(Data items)
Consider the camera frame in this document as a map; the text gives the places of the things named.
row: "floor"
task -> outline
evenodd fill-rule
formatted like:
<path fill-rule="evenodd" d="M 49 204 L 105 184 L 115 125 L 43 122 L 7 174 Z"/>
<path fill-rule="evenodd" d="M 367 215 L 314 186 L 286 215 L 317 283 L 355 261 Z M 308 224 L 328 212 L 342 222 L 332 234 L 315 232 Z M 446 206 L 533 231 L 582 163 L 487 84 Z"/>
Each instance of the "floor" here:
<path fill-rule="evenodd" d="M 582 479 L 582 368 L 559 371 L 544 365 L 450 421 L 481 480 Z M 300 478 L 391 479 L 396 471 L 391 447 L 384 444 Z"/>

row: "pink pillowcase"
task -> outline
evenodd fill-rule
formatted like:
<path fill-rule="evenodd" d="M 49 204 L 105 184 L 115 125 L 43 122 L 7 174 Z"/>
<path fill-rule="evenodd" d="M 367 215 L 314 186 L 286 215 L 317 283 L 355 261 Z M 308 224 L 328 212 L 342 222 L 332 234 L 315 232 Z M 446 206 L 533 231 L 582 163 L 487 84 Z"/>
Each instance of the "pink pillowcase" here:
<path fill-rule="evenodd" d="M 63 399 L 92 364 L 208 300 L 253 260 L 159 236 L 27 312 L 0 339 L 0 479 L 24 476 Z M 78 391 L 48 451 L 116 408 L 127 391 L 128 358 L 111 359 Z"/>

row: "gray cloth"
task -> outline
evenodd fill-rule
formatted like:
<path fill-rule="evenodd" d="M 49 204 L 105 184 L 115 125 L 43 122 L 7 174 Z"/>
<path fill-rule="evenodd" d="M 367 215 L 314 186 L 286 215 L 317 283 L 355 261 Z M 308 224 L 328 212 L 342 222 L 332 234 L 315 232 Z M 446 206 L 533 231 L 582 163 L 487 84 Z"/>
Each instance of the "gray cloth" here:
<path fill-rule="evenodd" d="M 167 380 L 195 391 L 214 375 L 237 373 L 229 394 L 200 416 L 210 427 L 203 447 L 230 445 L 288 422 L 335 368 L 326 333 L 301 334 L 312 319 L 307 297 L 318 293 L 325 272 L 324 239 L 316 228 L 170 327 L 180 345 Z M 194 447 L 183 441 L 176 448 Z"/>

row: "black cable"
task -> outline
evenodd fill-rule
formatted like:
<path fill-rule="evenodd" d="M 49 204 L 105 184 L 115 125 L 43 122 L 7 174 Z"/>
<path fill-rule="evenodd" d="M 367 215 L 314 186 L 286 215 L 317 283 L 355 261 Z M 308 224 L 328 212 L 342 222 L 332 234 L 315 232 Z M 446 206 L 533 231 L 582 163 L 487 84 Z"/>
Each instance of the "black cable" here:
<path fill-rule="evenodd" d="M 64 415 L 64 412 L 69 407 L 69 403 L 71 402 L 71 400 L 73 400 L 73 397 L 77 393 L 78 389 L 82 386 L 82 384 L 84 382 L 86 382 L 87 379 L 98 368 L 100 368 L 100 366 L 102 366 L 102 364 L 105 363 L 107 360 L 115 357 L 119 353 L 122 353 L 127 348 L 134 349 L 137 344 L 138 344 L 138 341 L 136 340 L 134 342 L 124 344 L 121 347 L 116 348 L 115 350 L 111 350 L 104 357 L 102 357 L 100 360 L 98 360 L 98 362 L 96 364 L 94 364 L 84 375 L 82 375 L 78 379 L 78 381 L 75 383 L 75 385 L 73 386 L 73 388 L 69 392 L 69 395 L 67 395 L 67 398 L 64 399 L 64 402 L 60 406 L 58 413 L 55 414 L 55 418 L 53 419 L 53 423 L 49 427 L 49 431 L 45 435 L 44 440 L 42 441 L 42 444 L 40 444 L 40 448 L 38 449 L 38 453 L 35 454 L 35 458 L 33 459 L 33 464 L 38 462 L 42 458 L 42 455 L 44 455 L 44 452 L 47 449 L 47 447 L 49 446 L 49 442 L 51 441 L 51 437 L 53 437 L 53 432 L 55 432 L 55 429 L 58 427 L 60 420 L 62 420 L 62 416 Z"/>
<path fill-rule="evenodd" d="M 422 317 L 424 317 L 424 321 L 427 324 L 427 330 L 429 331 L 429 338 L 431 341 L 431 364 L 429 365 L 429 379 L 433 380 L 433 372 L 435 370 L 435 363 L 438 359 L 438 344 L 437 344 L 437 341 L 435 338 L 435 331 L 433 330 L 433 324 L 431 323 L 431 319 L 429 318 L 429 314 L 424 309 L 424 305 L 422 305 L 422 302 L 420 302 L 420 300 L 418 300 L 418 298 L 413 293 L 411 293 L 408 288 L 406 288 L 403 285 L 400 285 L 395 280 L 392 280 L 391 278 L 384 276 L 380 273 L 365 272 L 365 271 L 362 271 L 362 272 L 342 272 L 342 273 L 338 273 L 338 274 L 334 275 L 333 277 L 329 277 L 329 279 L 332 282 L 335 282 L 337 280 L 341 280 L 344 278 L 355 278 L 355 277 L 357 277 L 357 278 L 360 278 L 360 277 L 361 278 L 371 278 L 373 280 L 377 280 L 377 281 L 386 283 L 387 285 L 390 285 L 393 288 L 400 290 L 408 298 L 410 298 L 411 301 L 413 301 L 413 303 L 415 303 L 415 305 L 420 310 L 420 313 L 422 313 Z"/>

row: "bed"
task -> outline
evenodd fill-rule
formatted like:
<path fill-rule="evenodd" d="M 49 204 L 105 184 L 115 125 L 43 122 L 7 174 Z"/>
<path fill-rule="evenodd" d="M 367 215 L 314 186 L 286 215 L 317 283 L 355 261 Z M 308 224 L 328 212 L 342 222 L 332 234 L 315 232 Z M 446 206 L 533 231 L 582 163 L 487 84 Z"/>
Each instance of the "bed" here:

Task requirements => Please quote the data above in full, with no line missing.

Answer section =>
Consider the camera frame in this document as a map; the text gives the places of the things named.
row: "floor"
task -> outline
evenodd fill-rule
formatted like:
<path fill-rule="evenodd" d="M 49 204 L 105 184 L 115 125 L 43 122 L 7 174 Z"/>
<path fill-rule="evenodd" d="M 367 215 L 314 186 L 286 215 L 317 283 L 355 261 Z M 308 224 L 328 212 L 342 222 L 332 234 L 315 232 Z M 446 206 L 533 231 L 582 163 L 487 84 Z"/>
Each instance of the "floor" here:
<path fill-rule="evenodd" d="M 582 479 L 582 368 L 559 371 L 544 365 L 450 421 L 481 480 Z M 300 478 L 391 479 L 396 471 L 391 447 L 384 444 Z"/>

row: "pink pillowcase"
task -> outline
evenodd fill-rule
formatted like:
<path fill-rule="evenodd" d="M 49 204 L 105 184 L 115 125 L 43 122 L 7 174 Z"/>
<path fill-rule="evenodd" d="M 367 215 L 314 186 L 286 215 L 317 283 L 355 261 Z M 308 224 L 328 212 L 342 222 L 332 234 L 315 232 Z M 446 206 L 533 231 L 582 163 L 487 84 Z"/>
Each instance of the "pink pillowcase" here:
<path fill-rule="evenodd" d="M 63 399 L 92 364 L 208 300 L 253 260 L 159 236 L 27 312 L 0 339 L 0 479 L 24 476 Z M 78 391 L 48 451 L 116 408 L 127 391 L 128 358 L 111 359 Z"/>

row: "gray cloth"
task -> outline
evenodd fill-rule
formatted like:
<path fill-rule="evenodd" d="M 49 204 L 105 184 L 115 125 L 43 122 L 7 174 Z"/>
<path fill-rule="evenodd" d="M 367 215 L 314 186 L 286 215 L 317 283 L 355 261 Z M 308 224 L 328 212 L 342 222 L 332 234 L 315 232 Z M 446 206 L 533 231 L 582 163 L 487 84 Z"/>
Each instance of the "gray cloth" here:
<path fill-rule="evenodd" d="M 167 380 L 195 391 L 214 375 L 237 373 L 229 394 L 200 416 L 210 427 L 203 447 L 230 445 L 288 422 L 335 368 L 326 333 L 301 334 L 312 319 L 307 297 L 318 293 L 325 272 L 324 239 L 316 228 L 170 327 L 180 345 Z M 194 447 L 183 441 L 176 448 Z"/>

row: "black cable"
task -> outline
evenodd fill-rule
formatted like:
<path fill-rule="evenodd" d="M 49 204 L 105 184 L 115 125 L 43 122 L 7 174 Z"/>
<path fill-rule="evenodd" d="M 367 215 L 314 186 L 286 215 L 317 283 L 355 261 Z M 308 224 L 328 212 L 342 222 L 332 234 L 315 232 Z M 446 206 L 533 231 L 582 163 L 487 84 Z"/>
Each instance of the "black cable" here:
<path fill-rule="evenodd" d="M 64 415 L 64 412 L 69 407 L 69 403 L 71 402 L 71 400 L 73 400 L 73 397 L 77 393 L 78 389 L 82 386 L 82 384 L 84 382 L 86 382 L 87 379 L 98 368 L 100 368 L 100 366 L 102 366 L 102 364 L 105 363 L 107 360 L 115 357 L 119 353 L 122 353 L 127 348 L 134 349 L 137 344 L 138 344 L 138 341 L 136 340 L 134 342 L 124 344 L 121 347 L 116 348 L 115 350 L 111 350 L 104 357 L 102 357 L 100 360 L 98 360 L 98 362 L 96 364 L 94 364 L 84 375 L 82 375 L 78 379 L 78 381 L 75 383 L 75 385 L 73 386 L 73 388 L 69 392 L 69 395 L 67 395 L 67 398 L 64 399 L 64 402 L 60 406 L 58 413 L 55 414 L 55 418 L 53 419 L 53 423 L 49 427 L 49 431 L 45 435 L 44 440 L 42 441 L 42 444 L 40 444 L 40 448 L 38 449 L 38 453 L 35 454 L 35 458 L 33 459 L 33 464 L 38 462 L 42 458 L 42 455 L 44 455 L 44 452 L 47 449 L 47 447 L 49 446 L 49 442 L 51 441 L 51 437 L 53 437 L 53 432 L 55 432 L 55 429 L 58 427 L 60 420 L 62 420 L 62 416 Z"/>
<path fill-rule="evenodd" d="M 422 317 L 424 317 L 424 321 L 427 324 L 427 330 L 429 331 L 429 338 L 431 341 L 431 364 L 429 365 L 429 379 L 433 380 L 433 372 L 435 370 L 435 363 L 438 359 L 438 344 L 437 344 L 437 341 L 435 338 L 435 331 L 433 330 L 433 324 L 431 323 L 431 319 L 429 318 L 429 314 L 424 309 L 424 305 L 422 305 L 422 302 L 420 302 L 420 300 L 418 300 L 418 298 L 413 293 L 411 293 L 408 288 L 406 288 L 403 285 L 400 285 L 395 280 L 392 280 L 391 278 L 384 276 L 380 273 L 365 272 L 365 271 L 362 271 L 362 272 L 342 272 L 342 273 L 338 273 L 338 274 L 334 275 L 333 277 L 329 277 L 329 279 L 332 282 L 335 282 L 337 280 L 341 280 L 344 278 L 355 278 L 355 277 L 357 277 L 357 278 L 360 278 L 360 277 L 361 278 L 371 278 L 373 280 L 377 280 L 377 281 L 386 283 L 387 285 L 390 285 L 393 288 L 400 290 L 408 298 L 410 298 L 411 301 L 413 301 L 413 303 L 415 303 L 415 305 L 420 310 L 420 313 L 422 313 Z"/>

row: "bed"
task -> outline
evenodd fill-rule
formatted like:
<path fill-rule="evenodd" d="M 49 204 L 105 184 L 115 125 L 43 122 L 7 174 Z"/>
<path fill-rule="evenodd" d="M 367 215 L 314 186 L 286 215 L 317 283 L 355 261 Z M 308 224 L 328 212 L 342 222 L 332 234 L 315 232 Z M 446 206 L 533 231 L 582 163 L 487 84 Z"/>
Each instance of the "bed" here:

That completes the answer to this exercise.